One of the major sources of noise in nuclear electronics can be significantly reduced by operating at liquid nitrogen temperatures. Field-Effect Transistors (FET) are the main amplifying devices for most X-ray and gamma ray detection systems. Operating the FET at cryogenic temperatures reduces the noise width and increases the resolution.

Semiconductor photon detectors, like germanium crystals, are operated at liquid nitrogen temperatures. These types of detectors have been in use for about forty years and are still the mainstay for high-resolution detection of X-rays and gamma rays.

Superconducting Radio Frequency (SRF) technology has been in use in accelerators for nuclear physics since about 1984 when ATLAS at Argonne National Lab was built. While lead has been used as cavity material, very high-purity niobium is the material of choice. The big advantage of SRF is that it can be operated continuously. Conventional RF systems dissipate a large amount of power, in the form of heat, so are used in pulse modes. This limits the beam availability and causes problems in detectors because all of the "counts" (detected particles or photons) arrive at the same time. Depending on the frequency of the RF, the niobium cavities are cooled to 4.2 K or sometimes as low as 1.8 K (superfluid helium). Therefore, refrigeration capacity is an important part of any SRF operation.

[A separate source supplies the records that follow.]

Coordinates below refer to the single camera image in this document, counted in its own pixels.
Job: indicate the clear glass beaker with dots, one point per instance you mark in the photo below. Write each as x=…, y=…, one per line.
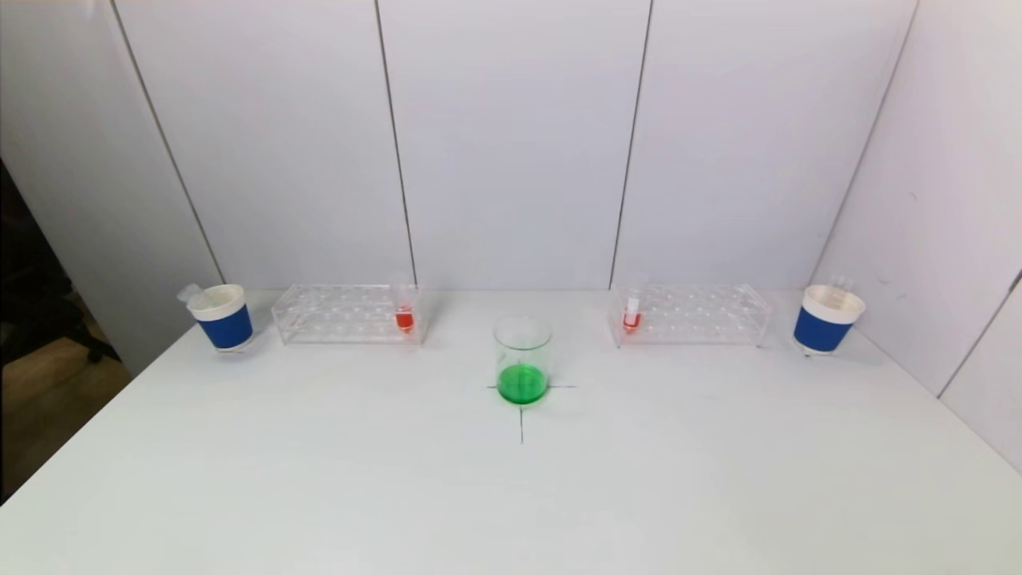
x=523, y=383

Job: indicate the red pigment clear test tube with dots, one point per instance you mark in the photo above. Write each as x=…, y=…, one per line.
x=405, y=319

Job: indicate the clear acrylic test tube rack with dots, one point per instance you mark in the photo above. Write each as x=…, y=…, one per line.
x=343, y=315
x=695, y=313

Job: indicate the red pigment tube white band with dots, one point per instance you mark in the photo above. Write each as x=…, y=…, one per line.
x=631, y=319

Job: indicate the white paper cup blue sleeve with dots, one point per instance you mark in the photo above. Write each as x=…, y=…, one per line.
x=226, y=327
x=822, y=329

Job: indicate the blue pigment clear test tube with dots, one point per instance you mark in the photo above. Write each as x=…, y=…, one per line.
x=190, y=292

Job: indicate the yellow pigment clear test tube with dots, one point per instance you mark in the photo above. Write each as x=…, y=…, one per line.
x=840, y=286

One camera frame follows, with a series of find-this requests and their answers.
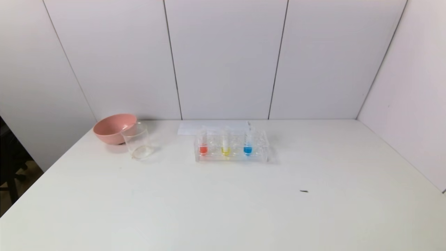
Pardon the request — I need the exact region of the test tube with blue pigment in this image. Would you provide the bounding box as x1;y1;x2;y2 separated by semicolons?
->
244;125;254;156

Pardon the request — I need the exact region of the dark chair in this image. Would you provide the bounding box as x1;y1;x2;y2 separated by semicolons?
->
0;117;44;206

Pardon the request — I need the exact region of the clear glass beaker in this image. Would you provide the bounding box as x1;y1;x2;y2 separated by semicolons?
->
121;122;154;160

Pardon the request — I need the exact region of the white paper sheet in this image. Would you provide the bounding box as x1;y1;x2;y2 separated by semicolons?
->
177;121;251;136

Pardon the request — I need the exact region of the pink bowl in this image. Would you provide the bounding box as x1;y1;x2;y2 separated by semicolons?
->
93;113;137;145

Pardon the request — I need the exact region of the clear plastic test tube rack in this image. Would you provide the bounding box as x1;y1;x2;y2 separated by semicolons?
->
194;129;271;163

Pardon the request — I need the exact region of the test tube with red pigment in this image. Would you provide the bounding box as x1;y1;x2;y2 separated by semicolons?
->
198;126;209;156

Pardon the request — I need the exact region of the test tube with yellow pigment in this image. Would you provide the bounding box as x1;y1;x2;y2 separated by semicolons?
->
222;126;231;157

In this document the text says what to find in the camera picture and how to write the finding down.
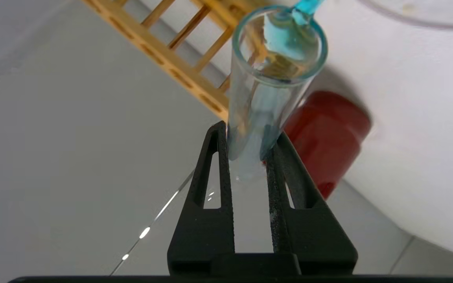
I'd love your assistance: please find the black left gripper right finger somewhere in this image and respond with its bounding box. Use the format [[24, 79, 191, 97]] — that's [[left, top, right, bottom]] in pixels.
[[266, 132, 359, 276]]

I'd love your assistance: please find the dark red cup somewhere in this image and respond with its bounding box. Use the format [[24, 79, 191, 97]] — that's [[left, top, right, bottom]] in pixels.
[[264, 91, 372, 200]]

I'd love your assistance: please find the wooden test tube rack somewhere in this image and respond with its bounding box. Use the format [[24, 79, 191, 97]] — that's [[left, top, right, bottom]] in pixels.
[[81, 0, 274, 122]]

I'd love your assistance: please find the blue pigment test tube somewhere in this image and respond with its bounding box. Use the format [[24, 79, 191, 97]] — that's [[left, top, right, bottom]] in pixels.
[[226, 4, 328, 182]]

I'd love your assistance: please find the clear glass dish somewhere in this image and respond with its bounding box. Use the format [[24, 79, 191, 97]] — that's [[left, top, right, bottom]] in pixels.
[[357, 0, 453, 29]]

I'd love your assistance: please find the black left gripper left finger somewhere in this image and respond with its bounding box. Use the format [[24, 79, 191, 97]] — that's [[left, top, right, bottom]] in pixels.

While the current interest in SRF is driven by high-energy physics projects, such as the International Linear Collider, the majority of SRF applications are in nuclear physics. The Spallation Neutron Source is the newest facility to employ SRF, although it is not a nuclear physics facility. JLAB presently has the largest installed 1.8 K capacity in the world to operate their cavities. Other laboratories that do significant R&D on SRF in the United States are NSCL, ANL, Cornell University. Recently, the TRIUMF facility added an accelerator for secondary ions produced by a process called ISOLDE that uses SRF.

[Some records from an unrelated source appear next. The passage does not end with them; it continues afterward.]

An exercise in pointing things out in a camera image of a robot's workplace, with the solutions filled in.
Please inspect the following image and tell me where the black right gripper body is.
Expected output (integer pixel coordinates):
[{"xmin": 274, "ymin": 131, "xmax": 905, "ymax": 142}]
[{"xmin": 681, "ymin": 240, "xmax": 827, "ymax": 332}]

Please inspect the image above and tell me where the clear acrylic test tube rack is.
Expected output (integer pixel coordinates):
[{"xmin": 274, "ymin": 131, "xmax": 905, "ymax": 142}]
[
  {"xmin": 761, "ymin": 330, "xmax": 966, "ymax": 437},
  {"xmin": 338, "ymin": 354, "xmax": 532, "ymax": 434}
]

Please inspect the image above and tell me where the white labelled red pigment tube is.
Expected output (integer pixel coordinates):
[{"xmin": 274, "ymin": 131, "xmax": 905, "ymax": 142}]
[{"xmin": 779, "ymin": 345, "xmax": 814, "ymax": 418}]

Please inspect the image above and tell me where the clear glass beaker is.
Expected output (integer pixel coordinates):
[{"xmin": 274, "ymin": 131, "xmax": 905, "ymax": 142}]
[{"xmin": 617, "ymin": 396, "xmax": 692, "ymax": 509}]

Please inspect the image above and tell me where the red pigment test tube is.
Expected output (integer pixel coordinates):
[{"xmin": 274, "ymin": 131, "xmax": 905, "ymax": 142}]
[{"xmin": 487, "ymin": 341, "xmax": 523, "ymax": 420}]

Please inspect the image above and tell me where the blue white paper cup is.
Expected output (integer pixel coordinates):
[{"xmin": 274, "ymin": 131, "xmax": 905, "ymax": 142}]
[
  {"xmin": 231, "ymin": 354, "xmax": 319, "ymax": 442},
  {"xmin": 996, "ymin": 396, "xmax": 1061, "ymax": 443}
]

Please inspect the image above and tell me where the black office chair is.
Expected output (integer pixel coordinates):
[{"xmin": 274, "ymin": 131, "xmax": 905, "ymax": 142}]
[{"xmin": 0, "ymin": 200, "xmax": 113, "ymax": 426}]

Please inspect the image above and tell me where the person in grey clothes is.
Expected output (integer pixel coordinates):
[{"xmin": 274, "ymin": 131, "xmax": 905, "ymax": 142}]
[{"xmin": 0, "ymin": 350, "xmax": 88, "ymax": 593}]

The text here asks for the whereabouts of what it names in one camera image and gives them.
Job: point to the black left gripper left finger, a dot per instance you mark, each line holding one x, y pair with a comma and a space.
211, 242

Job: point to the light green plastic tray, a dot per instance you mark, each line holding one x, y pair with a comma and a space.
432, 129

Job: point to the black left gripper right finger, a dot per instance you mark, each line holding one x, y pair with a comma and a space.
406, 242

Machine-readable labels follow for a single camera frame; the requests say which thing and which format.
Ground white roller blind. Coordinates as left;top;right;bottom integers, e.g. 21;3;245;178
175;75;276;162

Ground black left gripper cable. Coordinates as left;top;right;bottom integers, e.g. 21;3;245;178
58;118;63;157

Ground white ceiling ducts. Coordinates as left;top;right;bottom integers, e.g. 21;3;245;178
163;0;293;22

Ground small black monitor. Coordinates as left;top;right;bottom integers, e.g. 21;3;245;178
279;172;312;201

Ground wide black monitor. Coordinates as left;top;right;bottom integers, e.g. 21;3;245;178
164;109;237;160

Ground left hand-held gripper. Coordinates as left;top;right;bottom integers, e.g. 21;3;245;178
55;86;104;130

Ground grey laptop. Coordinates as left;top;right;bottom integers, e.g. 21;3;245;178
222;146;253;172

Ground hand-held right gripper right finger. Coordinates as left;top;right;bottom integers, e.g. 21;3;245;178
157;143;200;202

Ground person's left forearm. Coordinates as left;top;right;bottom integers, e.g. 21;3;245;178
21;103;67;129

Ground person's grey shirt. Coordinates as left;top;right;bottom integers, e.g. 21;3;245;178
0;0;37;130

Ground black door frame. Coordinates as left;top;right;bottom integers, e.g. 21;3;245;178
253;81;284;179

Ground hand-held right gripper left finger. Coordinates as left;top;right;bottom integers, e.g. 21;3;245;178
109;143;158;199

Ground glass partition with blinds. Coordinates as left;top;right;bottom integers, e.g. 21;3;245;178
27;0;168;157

The standard way to measure beam currents without putting material in the beam's path is by measuring the inductance. This provides a measurement of the total beam current within some well-defined beam-currents. A more elegant way is to use the Meissner Effect. At low magnetic fields the magnetic field is excluded from the interior of a superconductor. The standard High Temperature Superconductor demonstration is to float a magnet above a superconducting disk. A non-intercepting beam current monitor, capable of determining the position of the beam, can be built using the same effect (T. Watanabe, et al., RIKEN Accel. Prog. Rep. 38 (2005) 273).

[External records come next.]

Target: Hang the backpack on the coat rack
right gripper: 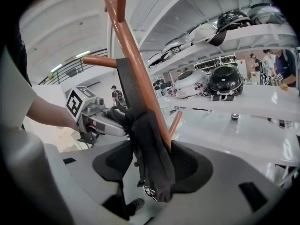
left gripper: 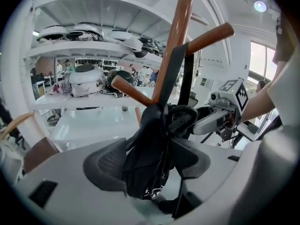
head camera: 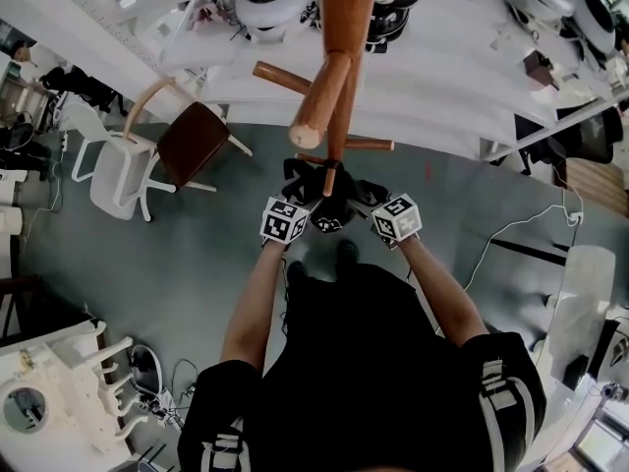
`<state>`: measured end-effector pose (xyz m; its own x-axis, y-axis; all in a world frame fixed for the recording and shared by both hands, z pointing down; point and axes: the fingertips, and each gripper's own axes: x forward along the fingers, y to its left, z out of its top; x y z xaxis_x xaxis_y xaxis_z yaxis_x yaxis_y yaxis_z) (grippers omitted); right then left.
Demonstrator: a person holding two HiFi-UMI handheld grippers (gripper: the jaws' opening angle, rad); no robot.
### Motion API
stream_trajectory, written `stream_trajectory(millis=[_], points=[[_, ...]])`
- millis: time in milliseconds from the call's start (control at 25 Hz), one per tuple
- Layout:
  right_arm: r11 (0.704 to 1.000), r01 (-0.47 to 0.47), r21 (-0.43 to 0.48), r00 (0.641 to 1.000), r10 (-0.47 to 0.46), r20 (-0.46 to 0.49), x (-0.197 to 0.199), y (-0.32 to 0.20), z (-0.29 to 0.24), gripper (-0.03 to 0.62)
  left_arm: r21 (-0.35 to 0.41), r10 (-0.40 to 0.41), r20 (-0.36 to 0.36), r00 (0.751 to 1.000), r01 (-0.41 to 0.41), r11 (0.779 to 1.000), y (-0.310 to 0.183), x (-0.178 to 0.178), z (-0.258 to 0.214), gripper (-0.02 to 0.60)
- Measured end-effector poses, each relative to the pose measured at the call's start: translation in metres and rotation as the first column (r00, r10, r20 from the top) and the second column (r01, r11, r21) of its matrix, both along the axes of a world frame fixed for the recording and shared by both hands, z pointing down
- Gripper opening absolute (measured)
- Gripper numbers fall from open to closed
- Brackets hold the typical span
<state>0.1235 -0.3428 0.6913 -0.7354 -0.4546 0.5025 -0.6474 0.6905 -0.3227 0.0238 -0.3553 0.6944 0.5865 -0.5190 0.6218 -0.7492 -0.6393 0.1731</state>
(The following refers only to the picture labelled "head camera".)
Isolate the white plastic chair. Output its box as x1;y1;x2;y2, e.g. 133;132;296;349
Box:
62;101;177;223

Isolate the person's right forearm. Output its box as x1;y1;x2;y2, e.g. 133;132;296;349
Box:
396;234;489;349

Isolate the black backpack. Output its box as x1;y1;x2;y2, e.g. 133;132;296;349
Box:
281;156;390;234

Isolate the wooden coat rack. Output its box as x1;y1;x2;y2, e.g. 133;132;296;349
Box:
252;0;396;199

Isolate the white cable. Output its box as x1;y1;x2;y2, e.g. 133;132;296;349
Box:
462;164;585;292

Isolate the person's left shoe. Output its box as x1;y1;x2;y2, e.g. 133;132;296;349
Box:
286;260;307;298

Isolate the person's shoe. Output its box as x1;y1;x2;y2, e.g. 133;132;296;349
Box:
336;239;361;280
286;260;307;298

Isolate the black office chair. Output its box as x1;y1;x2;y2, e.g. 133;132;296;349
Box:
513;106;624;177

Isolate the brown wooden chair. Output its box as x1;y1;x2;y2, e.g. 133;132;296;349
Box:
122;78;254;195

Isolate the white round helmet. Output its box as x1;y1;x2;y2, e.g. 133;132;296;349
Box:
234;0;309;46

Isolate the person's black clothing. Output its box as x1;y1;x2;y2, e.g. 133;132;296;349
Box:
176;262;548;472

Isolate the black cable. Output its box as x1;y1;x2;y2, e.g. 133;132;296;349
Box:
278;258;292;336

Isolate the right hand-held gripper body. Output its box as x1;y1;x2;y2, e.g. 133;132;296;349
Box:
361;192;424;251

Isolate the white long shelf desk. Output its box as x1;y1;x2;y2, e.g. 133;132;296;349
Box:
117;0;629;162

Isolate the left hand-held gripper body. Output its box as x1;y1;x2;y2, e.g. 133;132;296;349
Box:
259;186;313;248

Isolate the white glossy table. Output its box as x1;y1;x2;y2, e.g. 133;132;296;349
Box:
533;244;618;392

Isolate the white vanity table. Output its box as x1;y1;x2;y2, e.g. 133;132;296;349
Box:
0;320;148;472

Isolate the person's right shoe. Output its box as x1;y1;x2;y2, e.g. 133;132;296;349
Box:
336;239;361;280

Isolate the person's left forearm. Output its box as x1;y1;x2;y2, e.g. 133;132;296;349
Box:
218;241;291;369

Low-energy deposition events, like electrons or low-velocity ions, can be measured with bolometers. These are superconducting materials at temperatures well below their transition temperature. For example, tin is cooled with a dilution refrigerator to about 70 mK. When a low-energy particle hits the detector the temperature rises and this increase is measured with a sensitive thermometer, resulting in both excellent resolution and high efficiency (A. Alessandrello, et al., Phy. Rev. Lett. 82 (1999) 513).